> [Task instructions] Among the entries that follow, find every line with the word "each" and copy it.

(Data extracted from a collection)
+---+
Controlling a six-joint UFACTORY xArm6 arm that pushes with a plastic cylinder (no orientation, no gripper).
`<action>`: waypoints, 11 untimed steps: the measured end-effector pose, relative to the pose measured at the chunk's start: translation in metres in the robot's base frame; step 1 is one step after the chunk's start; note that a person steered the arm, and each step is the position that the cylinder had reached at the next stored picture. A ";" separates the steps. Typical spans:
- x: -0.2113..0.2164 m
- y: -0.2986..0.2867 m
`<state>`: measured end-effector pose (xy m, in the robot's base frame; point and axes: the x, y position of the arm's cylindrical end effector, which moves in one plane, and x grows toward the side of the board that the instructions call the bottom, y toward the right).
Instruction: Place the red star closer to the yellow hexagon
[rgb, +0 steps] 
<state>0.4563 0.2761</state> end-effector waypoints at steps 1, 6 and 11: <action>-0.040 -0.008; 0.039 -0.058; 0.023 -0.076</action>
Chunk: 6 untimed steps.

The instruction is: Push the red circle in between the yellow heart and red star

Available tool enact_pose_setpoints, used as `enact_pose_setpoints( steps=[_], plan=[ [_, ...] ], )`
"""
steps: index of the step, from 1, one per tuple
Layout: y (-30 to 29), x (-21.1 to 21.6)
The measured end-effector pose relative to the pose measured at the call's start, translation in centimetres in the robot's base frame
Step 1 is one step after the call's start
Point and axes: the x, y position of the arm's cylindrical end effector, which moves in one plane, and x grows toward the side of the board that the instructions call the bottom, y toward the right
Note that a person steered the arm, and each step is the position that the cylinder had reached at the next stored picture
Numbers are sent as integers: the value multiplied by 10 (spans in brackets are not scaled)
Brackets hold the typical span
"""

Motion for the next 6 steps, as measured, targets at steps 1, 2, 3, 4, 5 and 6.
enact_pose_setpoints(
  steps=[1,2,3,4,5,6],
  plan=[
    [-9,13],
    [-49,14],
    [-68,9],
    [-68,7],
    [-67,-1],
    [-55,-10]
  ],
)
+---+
> [Reply]
`<action>`: waypoints, 11 untimed steps: the measured end-effector pose, relative to the pose measured at the chunk's start: translation in metres in the robot's base frame; step 1 is one step after the chunk's start; note that a person steered the arm, and each step is the position that the cylinder had reached at the next stored picture. A ";" separates the steps. Typical spans:
Note that a person steered the arm, and each step is the position that the cylinder had reached at the next stored picture

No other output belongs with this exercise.